Stored items
========

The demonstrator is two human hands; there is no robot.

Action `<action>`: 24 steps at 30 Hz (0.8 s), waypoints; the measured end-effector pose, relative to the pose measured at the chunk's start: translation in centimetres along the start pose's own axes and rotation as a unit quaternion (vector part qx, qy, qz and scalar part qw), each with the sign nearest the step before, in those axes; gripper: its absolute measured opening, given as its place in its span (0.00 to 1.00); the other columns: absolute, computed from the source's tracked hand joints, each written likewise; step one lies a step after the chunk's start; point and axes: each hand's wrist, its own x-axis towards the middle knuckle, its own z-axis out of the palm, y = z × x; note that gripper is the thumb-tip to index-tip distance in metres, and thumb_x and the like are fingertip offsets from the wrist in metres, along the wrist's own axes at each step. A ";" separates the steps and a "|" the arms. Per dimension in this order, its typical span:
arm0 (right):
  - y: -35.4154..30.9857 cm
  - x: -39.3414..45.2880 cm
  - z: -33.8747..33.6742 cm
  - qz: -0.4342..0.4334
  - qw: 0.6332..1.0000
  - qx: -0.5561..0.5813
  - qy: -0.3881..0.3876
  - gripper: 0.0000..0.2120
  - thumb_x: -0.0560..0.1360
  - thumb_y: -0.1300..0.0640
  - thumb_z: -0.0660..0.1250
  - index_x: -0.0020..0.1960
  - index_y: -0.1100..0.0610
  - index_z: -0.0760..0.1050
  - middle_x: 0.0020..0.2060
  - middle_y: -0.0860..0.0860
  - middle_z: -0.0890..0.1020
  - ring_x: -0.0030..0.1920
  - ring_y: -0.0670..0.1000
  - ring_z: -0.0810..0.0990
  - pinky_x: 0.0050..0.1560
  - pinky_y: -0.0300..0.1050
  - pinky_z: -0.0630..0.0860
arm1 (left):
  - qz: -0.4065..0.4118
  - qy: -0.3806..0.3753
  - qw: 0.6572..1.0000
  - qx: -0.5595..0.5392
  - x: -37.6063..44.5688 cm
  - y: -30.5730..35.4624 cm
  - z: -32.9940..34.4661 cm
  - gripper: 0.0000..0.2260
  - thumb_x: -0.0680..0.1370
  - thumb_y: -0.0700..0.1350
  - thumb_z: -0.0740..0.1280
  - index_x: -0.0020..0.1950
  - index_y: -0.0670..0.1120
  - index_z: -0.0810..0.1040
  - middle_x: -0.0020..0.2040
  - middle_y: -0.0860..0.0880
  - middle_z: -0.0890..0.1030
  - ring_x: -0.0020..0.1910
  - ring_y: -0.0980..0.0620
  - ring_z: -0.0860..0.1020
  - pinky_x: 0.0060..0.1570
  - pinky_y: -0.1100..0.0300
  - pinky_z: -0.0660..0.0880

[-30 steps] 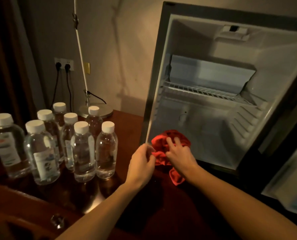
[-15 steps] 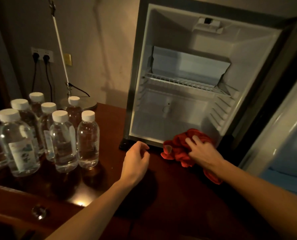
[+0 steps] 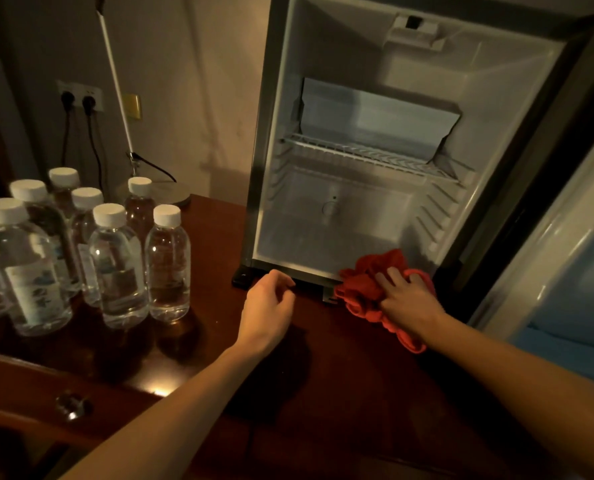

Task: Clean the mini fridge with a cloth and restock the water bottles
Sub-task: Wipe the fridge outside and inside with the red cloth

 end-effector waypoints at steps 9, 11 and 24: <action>-0.2 -0.4 -1.8 0.032 0.998 0.011 0.047 0.15 0.70 0.52 0.56 0.38 0.53 0.82 0.51 0.56 0.76 0.51 0.58 0.69 0.33 0.48 0.69 | 0.011 -0.029 1.000 0.005 -0.1 0.4 0.9 0.06 0.78 0.41 0.65 0.53 0.49 0.78 0.46 0.55 0.79 0.46 0.59 0.77 0.48 0.61 0.76; -0.6 0.9 -3.2 0.034 0.996 0.044 0.071 0.14 0.72 0.49 0.59 0.43 0.53 0.82 0.54 0.56 0.74 0.54 0.59 0.68 0.33 0.49 0.72 | 0.012 -0.030 0.999 0.010 0.2 0.5 1.3 0.05 0.78 0.41 0.65 0.51 0.50 0.78 0.45 0.55 0.79 0.45 0.59 0.77 0.47 0.60 0.75; 0.0 -1.5 -0.7 0.087 0.983 0.153 -0.057 0.20 0.72 0.44 0.63 0.61 0.49 0.77 0.69 0.54 0.65 0.65 0.64 0.62 0.59 0.56 0.73 | 0.025 -0.058 0.998 0.030 1.7 0.4 3.5 0.05 0.76 0.41 0.65 0.49 0.50 0.78 0.44 0.54 0.79 0.45 0.55 0.78 0.47 0.55 0.76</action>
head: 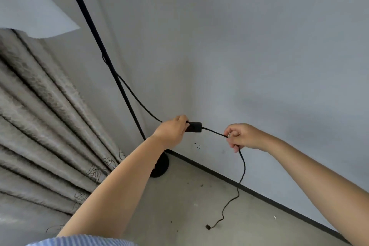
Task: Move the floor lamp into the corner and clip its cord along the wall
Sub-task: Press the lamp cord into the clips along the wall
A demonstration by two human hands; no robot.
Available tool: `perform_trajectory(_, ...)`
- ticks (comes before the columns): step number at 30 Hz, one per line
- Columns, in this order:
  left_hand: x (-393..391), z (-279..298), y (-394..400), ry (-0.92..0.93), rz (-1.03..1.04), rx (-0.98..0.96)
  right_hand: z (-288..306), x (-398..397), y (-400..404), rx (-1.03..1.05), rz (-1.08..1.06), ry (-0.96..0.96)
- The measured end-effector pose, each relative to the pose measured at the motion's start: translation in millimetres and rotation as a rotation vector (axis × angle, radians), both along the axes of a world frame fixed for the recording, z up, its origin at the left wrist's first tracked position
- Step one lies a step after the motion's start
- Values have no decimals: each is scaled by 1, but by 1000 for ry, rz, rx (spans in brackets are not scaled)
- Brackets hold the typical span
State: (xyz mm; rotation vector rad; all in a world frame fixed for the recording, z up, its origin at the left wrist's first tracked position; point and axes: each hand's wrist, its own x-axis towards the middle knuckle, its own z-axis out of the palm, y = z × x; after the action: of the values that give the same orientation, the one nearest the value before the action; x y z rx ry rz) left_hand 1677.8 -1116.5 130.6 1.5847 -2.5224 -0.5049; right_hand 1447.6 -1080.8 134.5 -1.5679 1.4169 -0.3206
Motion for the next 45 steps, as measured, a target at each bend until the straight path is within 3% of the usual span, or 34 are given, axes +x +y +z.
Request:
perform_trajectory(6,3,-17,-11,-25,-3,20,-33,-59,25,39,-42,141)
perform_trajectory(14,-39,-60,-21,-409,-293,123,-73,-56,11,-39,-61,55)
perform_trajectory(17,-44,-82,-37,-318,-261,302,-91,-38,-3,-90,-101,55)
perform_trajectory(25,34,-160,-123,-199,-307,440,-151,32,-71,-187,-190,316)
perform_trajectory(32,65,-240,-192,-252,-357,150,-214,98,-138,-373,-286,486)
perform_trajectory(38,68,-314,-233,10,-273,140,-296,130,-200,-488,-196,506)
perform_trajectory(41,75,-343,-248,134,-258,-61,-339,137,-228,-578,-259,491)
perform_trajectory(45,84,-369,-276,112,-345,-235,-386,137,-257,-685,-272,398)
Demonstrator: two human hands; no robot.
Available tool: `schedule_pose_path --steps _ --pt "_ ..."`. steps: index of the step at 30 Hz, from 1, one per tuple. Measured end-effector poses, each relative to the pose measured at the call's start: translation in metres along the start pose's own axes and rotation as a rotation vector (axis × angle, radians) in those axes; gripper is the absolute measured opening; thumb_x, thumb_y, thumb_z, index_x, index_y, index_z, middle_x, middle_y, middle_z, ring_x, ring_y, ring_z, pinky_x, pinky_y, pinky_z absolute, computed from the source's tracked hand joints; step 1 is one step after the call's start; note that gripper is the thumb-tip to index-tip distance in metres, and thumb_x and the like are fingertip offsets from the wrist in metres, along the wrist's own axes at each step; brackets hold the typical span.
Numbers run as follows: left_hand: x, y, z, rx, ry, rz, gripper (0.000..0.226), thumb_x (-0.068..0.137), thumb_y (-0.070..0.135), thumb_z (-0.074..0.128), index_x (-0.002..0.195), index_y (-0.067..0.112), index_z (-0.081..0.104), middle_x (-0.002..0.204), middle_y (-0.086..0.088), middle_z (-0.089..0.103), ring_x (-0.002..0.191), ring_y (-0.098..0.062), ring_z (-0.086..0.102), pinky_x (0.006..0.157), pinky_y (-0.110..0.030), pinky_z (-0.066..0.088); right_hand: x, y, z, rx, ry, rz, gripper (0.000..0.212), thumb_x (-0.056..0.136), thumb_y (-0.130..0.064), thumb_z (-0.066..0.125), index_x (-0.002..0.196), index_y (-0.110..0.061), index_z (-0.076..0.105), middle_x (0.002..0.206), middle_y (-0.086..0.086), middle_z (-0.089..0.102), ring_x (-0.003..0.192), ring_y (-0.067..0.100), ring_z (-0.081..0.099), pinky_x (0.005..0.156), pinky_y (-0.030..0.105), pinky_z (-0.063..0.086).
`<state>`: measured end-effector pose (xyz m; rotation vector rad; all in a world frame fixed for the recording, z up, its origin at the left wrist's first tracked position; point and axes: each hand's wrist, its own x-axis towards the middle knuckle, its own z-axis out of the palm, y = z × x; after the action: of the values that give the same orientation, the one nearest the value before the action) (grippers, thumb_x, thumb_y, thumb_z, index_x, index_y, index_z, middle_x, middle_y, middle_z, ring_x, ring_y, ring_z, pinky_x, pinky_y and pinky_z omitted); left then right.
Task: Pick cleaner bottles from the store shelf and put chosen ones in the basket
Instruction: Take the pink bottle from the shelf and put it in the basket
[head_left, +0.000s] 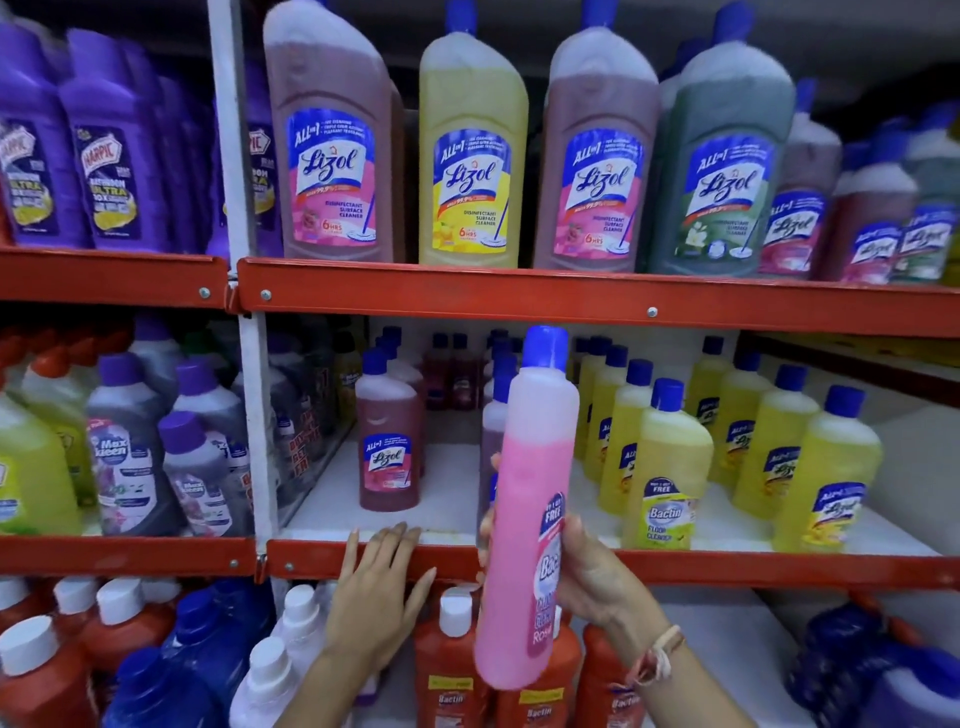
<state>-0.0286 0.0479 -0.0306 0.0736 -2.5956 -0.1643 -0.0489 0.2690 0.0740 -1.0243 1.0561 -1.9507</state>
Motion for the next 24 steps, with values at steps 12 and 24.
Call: schedule_pose_path --steps 12,24 --pt "0.018 0.061 -0.108 -0.993 0.052 -0.119 0.072 0.076 0.082 0.028 0.129 0.037 0.049 0.136 0.016 0.051 0.125 0.0 0.043 0.104 -0.029 0.032 -0.02 -0.021 -0.006 -0.247 0.236 -0.093 0.069 0.039 -0.043 0.095 0.098 -0.014 0.073 0.093 0.009 0.077 0.082 0.021 0.073 0.076 0.033 0.06" --pt "0.021 0.144 -0.156 -1.322 0.025 0.04 0.04 0.064 0.01 0.084 0.101 0.013 0.071 0.094 -0.001 0.076 0.09 -0.015 0.07 0.071 -0.022 0.055 -0.069 -0.021 -0.009 -0.633 0.557 -0.202 0.055 0.05 -0.008 0.093 0.101 -0.013 0.071 0.093 0.009 0.078 0.088 0.024 0.074 0.071 0.028 0.058"
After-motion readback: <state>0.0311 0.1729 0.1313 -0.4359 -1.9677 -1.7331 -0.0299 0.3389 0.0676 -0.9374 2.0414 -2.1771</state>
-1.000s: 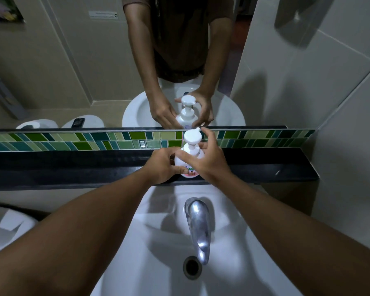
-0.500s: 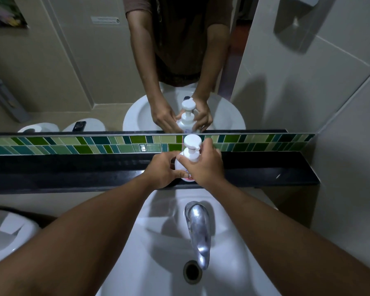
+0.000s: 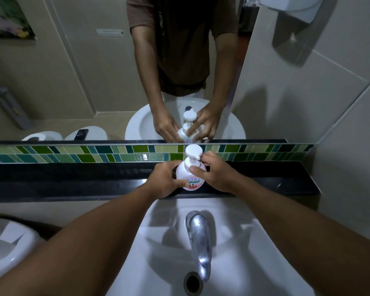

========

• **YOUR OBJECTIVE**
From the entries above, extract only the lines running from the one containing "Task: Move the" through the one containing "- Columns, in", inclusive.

• **WRITTEN RESPONSE**
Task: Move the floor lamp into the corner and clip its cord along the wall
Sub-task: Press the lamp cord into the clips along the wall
A demonstration by two human hands; no robot.
Available tool: `perform_trajectory(_, ...)`
- ticks (comes before the columns): step number at 30 Hz, one per line
- Columns, in this order:

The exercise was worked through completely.